When tested by the Pharisees on divorce, Jesus’s use of Genesis 1-2 is instructive (see Mt 19; Mk 10). His point, McGowin says, is “to highlight the joining or unity of the spouses” (p 44). She keenly observes that
When Jesus moves from humanity as “male and female” (Gen 1:27) to “become one flesh” (Gen 2:24), he links the distinction between human beings as male and female to the “one flesh” unity of spouses. That is to say, the joining that takes place in marriage depends on the distinction between the sexes, who were created together as God’s image. Marriage, then, is a one-flesh unity-in-difference that depicts vividly God’s created purpose in human beings: representing God on the earth together …. Again, there is no hierarchy in this account. Neither gender roles nor cultural notions of masculinity and femininity are at play. To find either in Genesis 1:26-27, especially as Jesus interprets it, one must import it into the text …. [note too that Jesus] never mentions procreation as the reason, or even a reason, for marriage. (emphasis mine, pp 44-45)
Regarding the creation of woman from Genesis 2:18, 22, two points are made, both of which are embraced by most scholarship: 1) ezer kenegdo (“helper suitable”) is defined as "an ally in a task” indicating not subordination but partnership in carrying out an assignment and 2) “the woman is by no means derivative of the man; she is his side, or one-half of a whole … not to emphasize the difference between Adam and Eve … but their similarity. Put simply, Adam and Eve are made of the same stuff. Eve is not an alien creature but his ontological equal. She is Adam’s side—his very own flesh and bone—the best ally possible for priestly work in God’s presence” (emphasis original, pp 46-47).
Again, my findings only scratch the surface, but I wanted to get something published here so others will tolle lege (take up and read)! There is so much to think on (or re-think). As I said in the beginning, my understanding has evolved on what a ‘biblical’ family looks like and McGowin’s work only enhances my position.
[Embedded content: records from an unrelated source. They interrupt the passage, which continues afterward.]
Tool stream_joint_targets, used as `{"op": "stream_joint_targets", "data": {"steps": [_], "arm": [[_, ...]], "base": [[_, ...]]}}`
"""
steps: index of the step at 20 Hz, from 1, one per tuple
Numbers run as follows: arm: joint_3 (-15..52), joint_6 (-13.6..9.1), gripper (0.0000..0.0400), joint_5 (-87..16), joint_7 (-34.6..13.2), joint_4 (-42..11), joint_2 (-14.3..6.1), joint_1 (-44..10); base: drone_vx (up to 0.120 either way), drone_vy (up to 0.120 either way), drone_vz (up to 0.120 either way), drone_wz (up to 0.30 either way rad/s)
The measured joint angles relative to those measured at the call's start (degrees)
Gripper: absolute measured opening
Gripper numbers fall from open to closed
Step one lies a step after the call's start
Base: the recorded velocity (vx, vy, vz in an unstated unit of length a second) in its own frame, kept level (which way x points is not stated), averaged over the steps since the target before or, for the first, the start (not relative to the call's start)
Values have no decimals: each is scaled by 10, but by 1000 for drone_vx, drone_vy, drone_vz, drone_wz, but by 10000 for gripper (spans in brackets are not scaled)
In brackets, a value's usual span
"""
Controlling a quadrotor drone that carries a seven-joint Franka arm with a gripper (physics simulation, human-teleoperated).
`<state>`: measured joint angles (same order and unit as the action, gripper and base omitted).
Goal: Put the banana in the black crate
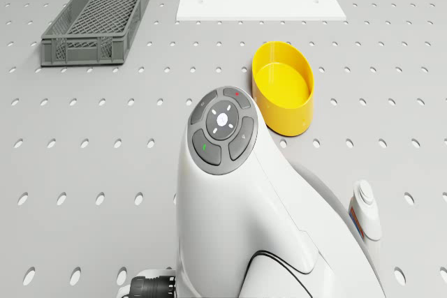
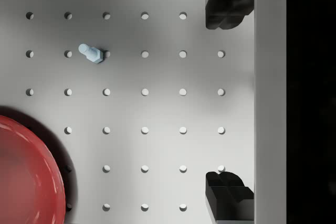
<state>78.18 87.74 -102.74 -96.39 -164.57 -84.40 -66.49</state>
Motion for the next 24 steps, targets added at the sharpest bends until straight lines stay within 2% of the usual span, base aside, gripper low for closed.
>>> {"op": "stream_joint_targets", "data": {"steps": [4,14,20,24], "arm": [[1,4,400,2,-1,0,-4,-1],[2,12,400,5,-2,1,-13,-3],[3,17,400,7,-3,1,-18,-4],[3,20,400,9,-4,1,-21,-5]], "base": [[120,50,0,0],[120,0,-116,0],[120,33,0,0],[120,0,-120,0]]}}
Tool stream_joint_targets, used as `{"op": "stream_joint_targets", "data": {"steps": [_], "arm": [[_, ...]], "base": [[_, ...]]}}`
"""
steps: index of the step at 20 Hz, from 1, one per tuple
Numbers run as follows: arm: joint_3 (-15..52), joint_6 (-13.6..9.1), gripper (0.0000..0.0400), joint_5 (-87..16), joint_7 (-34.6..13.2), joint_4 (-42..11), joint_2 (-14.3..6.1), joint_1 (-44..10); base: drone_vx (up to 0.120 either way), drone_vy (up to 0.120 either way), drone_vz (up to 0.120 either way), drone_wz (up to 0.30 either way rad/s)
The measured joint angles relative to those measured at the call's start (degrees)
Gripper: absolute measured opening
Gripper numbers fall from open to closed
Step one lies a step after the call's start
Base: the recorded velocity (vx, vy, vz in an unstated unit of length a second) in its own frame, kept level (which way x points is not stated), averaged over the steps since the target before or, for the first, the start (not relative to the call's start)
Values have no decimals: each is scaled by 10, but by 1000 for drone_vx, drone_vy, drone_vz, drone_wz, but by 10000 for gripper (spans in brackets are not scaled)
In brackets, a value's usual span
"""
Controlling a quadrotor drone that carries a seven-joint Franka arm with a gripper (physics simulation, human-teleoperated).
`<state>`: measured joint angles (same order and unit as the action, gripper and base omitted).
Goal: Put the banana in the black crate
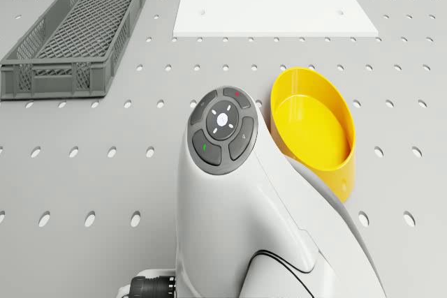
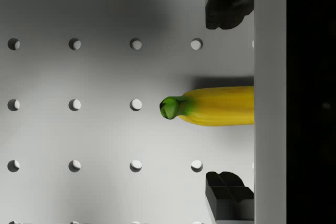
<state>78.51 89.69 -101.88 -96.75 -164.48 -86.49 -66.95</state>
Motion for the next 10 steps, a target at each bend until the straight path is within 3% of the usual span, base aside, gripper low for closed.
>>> {"op": "stream_joint_targets", "data": {"steps": [3,10], "arm": [[0,2,400,1,0,0,-2,0],[1,6,400,3,-1,0,-7,-1]], "base": [[120,0,-107,0],[114,-17,0,0]]}}
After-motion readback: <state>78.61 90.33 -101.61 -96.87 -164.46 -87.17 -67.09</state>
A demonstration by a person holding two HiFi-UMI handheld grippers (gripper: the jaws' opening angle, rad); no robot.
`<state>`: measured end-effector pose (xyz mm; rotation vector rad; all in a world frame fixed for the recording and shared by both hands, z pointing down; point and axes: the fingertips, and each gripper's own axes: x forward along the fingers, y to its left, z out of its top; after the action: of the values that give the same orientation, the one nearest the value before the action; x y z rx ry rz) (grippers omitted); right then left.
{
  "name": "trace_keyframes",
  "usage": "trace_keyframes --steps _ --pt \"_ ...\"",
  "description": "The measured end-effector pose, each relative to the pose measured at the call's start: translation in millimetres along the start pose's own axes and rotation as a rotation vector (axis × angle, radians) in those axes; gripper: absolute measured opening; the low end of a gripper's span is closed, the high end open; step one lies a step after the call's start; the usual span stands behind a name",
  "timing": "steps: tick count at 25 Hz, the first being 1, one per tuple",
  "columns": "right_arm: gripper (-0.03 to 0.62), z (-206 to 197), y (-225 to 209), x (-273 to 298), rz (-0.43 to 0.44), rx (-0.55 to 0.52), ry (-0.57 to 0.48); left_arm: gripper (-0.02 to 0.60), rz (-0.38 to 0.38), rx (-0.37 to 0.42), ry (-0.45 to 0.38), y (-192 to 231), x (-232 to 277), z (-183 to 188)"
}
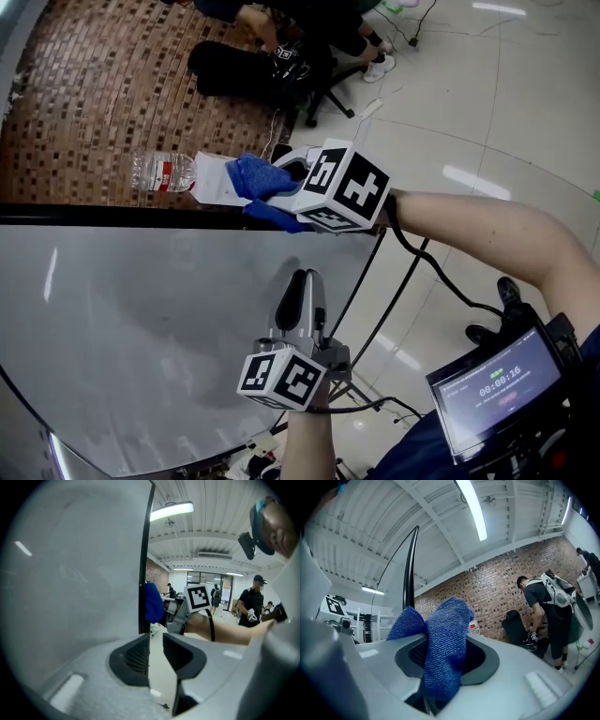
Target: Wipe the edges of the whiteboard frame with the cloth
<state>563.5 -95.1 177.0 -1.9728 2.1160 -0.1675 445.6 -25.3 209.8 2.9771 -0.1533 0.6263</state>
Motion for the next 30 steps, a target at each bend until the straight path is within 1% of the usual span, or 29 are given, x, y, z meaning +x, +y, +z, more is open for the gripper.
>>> trace_keyframes --steps 3,4,5,6,8,9,10,13,17,20,23,24,27,30 --pt "0.135 -3 -25 -9 -0.09 -0.03 0.036 0.089 0.008 -0.009 0.01 1 0 2" --pt "0.137 -10 -34 -13 -0.111 -0.02 0.052 0.089 0.008 -0.011 0.012 1 -1 1" --pt "0.137 -20 -40 -17 -0.11 0.007 0.065 0.089 0.008 -0.011 0.014 1 0 -2" --pt "0.137 -31 -42 -19 -0.087 0.047 0.069 0.089 0.009 -0.012 0.017 1 1 -6" --pt "0.138 -49 -33 -17 -0.02 0.125 0.057 0.087 0.014 -0.014 0.028 5 3 -13" --pt "0.138 -55 -26 -12 -0.002 0.149 0.046 0.087 0.012 -0.018 0.032 9 3 -16" --pt "0.137 -59 -22 -9 -0.003 0.16 0.038 0.086 0.005 -0.023 0.032 11 2 -18" --pt "0.138 -68 -27 -14 -0.05 0.167 0.053 0.086 -0.017 -0.036 0.027 1 4 -23" --pt "0.138 -81 -54 -30 -0.113 0.221 0.069 0.086 0.011 -0.043 0.049 -21 16 -29" --pt "0.137 -101 -68 -32 -0.169 0.284 0.095 0.086 0.022 -0.049 0.057 -17 14 -33" --pt "0.138 -139 -62 -23 -0.143 0.323 0.173 0.086 0.032 -0.059 0.058 -7 10 -35" --pt "0.137 -153 -59 -23 -0.136 0.335 0.18 0.086 0.034 -0.062 0.059 -6 9 -39" --pt "0.135 -182 -59 -37 -0.138 0.426 0.118 0.084 0.035 -0.066 0.056 -15 14 -59" --pt "0.135 -194 -64 -44 -0.166 0.443 0.132 0.083 0.023 -0.087 0.058 -15 18 -65"
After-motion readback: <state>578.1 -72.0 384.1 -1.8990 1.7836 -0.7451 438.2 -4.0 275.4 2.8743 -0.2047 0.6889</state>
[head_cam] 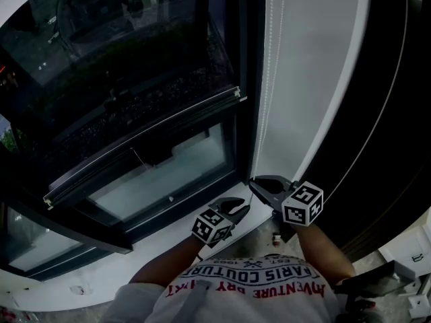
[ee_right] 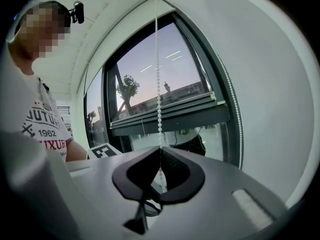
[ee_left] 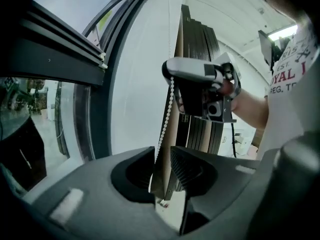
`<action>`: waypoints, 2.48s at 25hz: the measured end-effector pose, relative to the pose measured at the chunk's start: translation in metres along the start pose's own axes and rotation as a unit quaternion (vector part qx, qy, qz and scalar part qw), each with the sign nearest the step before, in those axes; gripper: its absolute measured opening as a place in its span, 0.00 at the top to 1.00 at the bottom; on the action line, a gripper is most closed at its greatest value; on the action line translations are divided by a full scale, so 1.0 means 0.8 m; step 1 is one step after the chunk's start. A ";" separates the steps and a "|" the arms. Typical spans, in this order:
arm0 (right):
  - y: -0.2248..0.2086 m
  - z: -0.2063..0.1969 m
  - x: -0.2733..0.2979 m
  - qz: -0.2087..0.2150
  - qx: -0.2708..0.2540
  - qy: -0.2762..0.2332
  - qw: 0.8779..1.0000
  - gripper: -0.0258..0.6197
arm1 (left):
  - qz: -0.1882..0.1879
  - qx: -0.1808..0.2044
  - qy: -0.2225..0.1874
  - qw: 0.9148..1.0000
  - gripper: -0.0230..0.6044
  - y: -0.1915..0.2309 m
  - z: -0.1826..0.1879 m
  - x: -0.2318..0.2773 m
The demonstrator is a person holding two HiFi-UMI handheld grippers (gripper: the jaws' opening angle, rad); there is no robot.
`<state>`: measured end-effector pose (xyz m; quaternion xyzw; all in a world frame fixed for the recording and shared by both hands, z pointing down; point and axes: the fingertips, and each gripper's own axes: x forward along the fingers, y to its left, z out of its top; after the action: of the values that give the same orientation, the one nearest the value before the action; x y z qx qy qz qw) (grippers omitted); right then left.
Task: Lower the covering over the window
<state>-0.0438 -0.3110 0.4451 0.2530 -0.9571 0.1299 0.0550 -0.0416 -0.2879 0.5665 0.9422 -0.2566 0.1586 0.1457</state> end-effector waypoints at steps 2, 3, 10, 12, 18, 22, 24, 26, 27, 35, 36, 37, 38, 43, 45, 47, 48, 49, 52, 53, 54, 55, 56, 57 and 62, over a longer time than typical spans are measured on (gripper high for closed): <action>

In many ways, this book solidifies it. This is no maneuver to ‘de-construct’ my views on family or move beyond scripture. Instead, Households of Faith brings me back to the inspired text, challenges my assumptions, and grounds me in what God intends for family.
Finally, a great way to engage this content would be a discussion group around each chapter. What better way to encourage family growth!
Read it. Understand it. Discuss it. Live it.